Judy Migliaccio, the Paramus health director, said it’s rare for a health inspector to shut down a restaurant, even if she finds roaches or rodents on the premises. Shutdowns are reserved for situations where there is an imminent threat to public safety, she said.

“Something so reprehensible that something shouldn't stay open another day,” Migliaccio said. “You know that someone is going to go in there and get sick.”

Asked about the roaches found at the Monmouth Mall Master Wok, the Monmouth County Health Office's Christopher Merkel said the inspector told the restaurant's management to get an exterminator and on a follow-up inspection, the inspector reviewed the exterminator’s report and found no roaches.

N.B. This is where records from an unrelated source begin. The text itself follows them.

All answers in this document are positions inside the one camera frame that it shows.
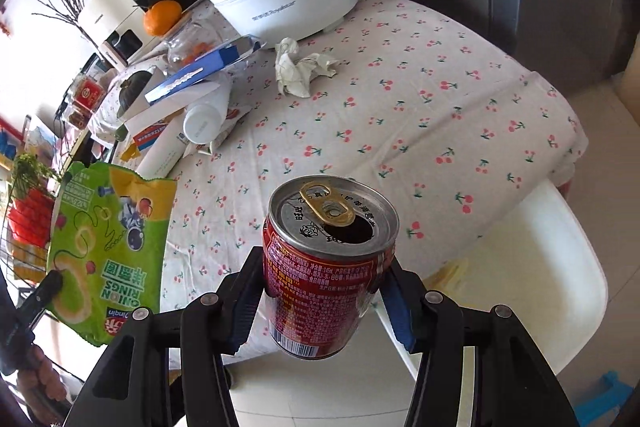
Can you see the green snack bag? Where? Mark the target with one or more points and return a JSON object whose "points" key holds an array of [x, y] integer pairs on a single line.
{"points": [[115, 247]]}

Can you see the blue printed carton box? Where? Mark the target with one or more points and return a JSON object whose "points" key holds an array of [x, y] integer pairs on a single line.
{"points": [[200, 72]]}

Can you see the red drink can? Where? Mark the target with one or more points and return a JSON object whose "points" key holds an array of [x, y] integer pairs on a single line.
{"points": [[320, 292]]}

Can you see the person's left hand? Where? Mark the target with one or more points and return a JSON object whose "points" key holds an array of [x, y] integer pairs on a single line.
{"points": [[42, 379]]}

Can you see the red box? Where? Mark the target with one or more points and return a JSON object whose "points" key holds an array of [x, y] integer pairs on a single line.
{"points": [[87, 94]]}

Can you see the glass jar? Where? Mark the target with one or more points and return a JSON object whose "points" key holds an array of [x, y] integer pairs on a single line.
{"points": [[192, 47]]}

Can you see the orange fruit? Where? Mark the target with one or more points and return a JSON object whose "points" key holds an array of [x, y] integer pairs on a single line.
{"points": [[162, 18]]}

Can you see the red white wrapper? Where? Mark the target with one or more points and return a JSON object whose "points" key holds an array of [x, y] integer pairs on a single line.
{"points": [[235, 114]]}

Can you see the white plastic bottle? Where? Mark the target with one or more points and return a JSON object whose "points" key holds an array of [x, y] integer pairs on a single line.
{"points": [[202, 119]]}

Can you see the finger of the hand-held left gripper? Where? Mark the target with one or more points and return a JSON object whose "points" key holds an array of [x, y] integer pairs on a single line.
{"points": [[46, 292]]}

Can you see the blue plastic stool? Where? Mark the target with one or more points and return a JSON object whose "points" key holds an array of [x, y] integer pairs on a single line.
{"points": [[610, 399]]}

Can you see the dried branches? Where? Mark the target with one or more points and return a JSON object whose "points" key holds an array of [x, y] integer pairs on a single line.
{"points": [[65, 14]]}

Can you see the cherry print tablecloth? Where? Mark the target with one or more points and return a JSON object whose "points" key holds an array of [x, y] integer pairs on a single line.
{"points": [[400, 117]]}

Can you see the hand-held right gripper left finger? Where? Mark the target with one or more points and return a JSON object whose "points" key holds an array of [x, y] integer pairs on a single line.
{"points": [[245, 302]]}

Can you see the white small appliance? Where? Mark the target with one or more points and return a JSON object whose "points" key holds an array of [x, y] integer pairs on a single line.
{"points": [[120, 44]]}

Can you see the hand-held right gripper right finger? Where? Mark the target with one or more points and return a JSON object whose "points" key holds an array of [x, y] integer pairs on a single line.
{"points": [[400, 312]]}

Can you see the white container with dark oval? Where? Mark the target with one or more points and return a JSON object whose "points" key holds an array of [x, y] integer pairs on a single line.
{"points": [[132, 87]]}

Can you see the red packets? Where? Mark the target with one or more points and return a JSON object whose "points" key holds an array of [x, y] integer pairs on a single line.
{"points": [[30, 217]]}

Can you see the green plant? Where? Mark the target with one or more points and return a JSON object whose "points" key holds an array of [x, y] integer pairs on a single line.
{"points": [[30, 167]]}

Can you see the yellow plastic item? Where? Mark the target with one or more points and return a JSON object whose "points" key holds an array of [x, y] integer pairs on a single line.
{"points": [[129, 152]]}

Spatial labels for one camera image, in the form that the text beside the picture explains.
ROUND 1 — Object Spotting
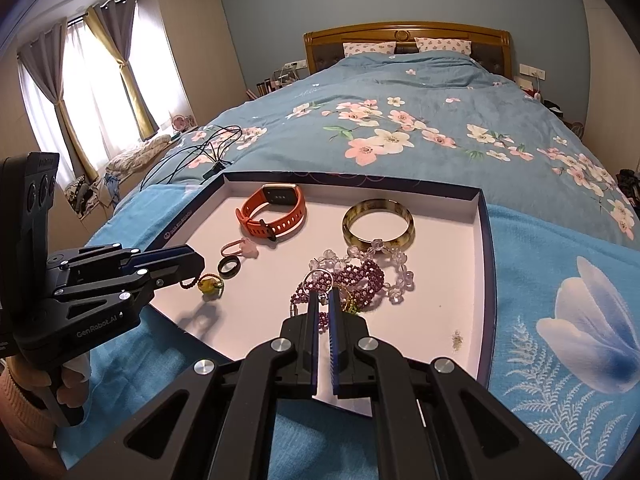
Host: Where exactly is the nightstand cosmetics clutter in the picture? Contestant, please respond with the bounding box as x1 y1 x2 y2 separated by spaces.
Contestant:
255 62 301 96

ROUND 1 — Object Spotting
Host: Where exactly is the yellow amber pendant charm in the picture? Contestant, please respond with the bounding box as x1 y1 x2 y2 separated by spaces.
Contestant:
180 272 225 301

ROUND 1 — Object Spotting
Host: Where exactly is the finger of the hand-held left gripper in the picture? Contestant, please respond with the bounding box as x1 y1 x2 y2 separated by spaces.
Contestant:
47 244 206 275
52 267 206 312

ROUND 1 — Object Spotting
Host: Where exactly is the black cable bundle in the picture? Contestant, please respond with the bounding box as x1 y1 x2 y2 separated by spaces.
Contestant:
141 125 243 191

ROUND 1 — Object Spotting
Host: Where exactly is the gold ring with green stone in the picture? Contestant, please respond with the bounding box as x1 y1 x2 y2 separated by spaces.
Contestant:
340 287 366 316

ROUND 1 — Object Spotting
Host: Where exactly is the clear crystal bead bracelet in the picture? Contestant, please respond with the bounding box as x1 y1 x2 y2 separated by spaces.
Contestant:
304 240 416 306

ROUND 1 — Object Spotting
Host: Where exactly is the amber mottled bangle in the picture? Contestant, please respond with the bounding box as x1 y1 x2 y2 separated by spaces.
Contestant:
342 199 416 252

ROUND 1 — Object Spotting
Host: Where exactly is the pile of dark clothes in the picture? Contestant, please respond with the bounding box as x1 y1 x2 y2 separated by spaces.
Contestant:
615 169 640 196

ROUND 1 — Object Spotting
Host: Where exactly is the orange smart watch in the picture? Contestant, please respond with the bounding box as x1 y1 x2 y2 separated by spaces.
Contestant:
236 183 307 243

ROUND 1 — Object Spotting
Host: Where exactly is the floral blue duvet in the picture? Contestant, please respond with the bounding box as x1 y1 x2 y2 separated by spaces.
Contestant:
112 52 636 243

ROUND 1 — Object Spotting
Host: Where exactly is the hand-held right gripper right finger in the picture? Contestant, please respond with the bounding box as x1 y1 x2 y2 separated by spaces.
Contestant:
327 287 583 480

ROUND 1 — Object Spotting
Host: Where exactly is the folded beige blanket pile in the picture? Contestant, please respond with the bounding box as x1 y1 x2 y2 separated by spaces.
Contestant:
105 135 173 176

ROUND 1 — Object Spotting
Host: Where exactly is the grey and gold curtain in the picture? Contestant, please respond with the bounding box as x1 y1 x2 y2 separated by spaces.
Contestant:
17 17 96 181
82 0 161 141

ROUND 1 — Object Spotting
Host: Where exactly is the person's left hand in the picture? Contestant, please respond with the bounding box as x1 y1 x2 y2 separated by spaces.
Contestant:
55 354 94 407

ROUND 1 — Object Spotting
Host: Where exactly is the black ring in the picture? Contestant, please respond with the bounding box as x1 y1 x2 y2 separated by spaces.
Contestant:
217 255 251 280

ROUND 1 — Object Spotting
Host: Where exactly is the floral print pillow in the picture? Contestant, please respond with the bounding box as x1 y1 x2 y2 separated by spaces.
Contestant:
343 41 397 58
415 37 473 56

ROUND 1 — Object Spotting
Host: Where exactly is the dark blue cardboard tray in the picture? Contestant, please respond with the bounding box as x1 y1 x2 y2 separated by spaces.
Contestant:
145 171 497 418

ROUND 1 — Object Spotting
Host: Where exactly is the printed bag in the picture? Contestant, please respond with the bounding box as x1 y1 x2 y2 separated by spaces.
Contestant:
65 175 118 221

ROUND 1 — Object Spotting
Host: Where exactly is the bright blue printed blanket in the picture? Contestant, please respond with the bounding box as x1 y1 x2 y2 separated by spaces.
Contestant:
85 182 640 480

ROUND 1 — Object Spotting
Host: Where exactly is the person's left forearm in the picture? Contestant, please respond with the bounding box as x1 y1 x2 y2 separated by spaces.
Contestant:
0 362 66 480

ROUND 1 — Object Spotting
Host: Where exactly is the purple bead bracelet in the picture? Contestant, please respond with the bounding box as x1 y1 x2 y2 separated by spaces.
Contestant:
289 259 391 336

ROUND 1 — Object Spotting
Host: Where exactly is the pink charm with cord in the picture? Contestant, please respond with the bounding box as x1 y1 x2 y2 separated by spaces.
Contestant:
220 236 260 261

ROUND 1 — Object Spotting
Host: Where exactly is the wooden headboard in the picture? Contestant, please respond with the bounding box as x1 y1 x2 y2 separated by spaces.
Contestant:
303 22 513 81

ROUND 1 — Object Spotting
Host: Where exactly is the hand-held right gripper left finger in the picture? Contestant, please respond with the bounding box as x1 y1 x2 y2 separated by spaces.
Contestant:
65 290 321 480

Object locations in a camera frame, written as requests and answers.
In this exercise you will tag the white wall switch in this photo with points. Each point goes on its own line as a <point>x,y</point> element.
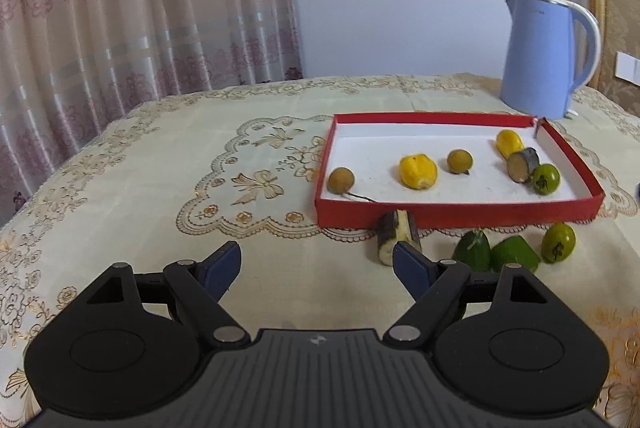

“Sometimes live roaches may ride on in produce boxes or other boxes, so my inspector at the time did not determine that it was quote unquote an infestation of roaches,” Merkel said.

One health inspector who spoke to NorthJersey.com said if she were inspecting a restaurant and found roaches, she would ask the place to close until an exterminator was brought in.

“Me, I would have done it,” she said. “Speaking only for myself, I feel it’s unsafe or a public health issue.”

Here’s what it takes to earn an unsatisfactory rating: employees handling raw chicken and not washing their hands afterward, tongs stored in cooked shrimp, workers washing their hands improperly, vegetables stored on the floor, utensils encrusted with old food residue. That’s what a Wayne health inspector reported finding at the Sarku Japan in the Willowbrook Mall on Dec. 28, 2018.

That Sarku location shut down for about two hours until they abated enough violations to receive a green light from the inspector to re-open.

How food inspections work in New Jersey

Food inspections are governed by Chapter 24 in New Jersey law. Inspectors must visit every business that sells food at least once annually and report whether they are in or out of compliance on about 50 items: are employees washing their hands properly, is food stored at a specific temperature, are toxic substances like cleaners properly identified – those kinds of things.

Inspectors can give three ratings. Satisfactory means the place is in compliance. Conditional satisfactory means violations were found that could not be handled on site, so an unannounced re-inspection is scheduled. One or more violations that “constitute gross insanitary or unsafe conditions” should lead to an unsatisfactory rating and a request that the eatery close until they can be fixed.

If someone makes a complaint to a health department about an eatery, that should force a separate visit. A Jersey City health inspector visited the Panda Express at Newport Centre mall in January after receiving a complaint from someone who claimed to have spotted a roach there. The inspector awarded the place a satisfactory after reporting no roach infestation.

Chapter 24 is long, a 50-page list of mandates described in mind-numbing detail. Chlorine solutions used for cleaning must have a specific concentration. Sponges cannot be used to clean surfaces that touch food. There are nine required temperatures for cooking and holding beef and pork roasts, depending on the time.

Keeping control of temperatures may sound nitpicky — a Paramus inspector repeatedly noted that the Mr. Cupcakes at Paramus Park had its display case temperature too high — but Merkel said controlling the temperature of food is critical in avoiding public health emergencies.

“The longer food is out of those appropriate temperature ranges, the more opportunity that bacteria have to grow on the food and get people ill,” he said. “Time and temperature are two key factors in ensuring that the public is safe when they’re out at any food establishment, whether it’s a food truck, a full-scale restaurant, a diner, a food court eatery and so on and so forth.”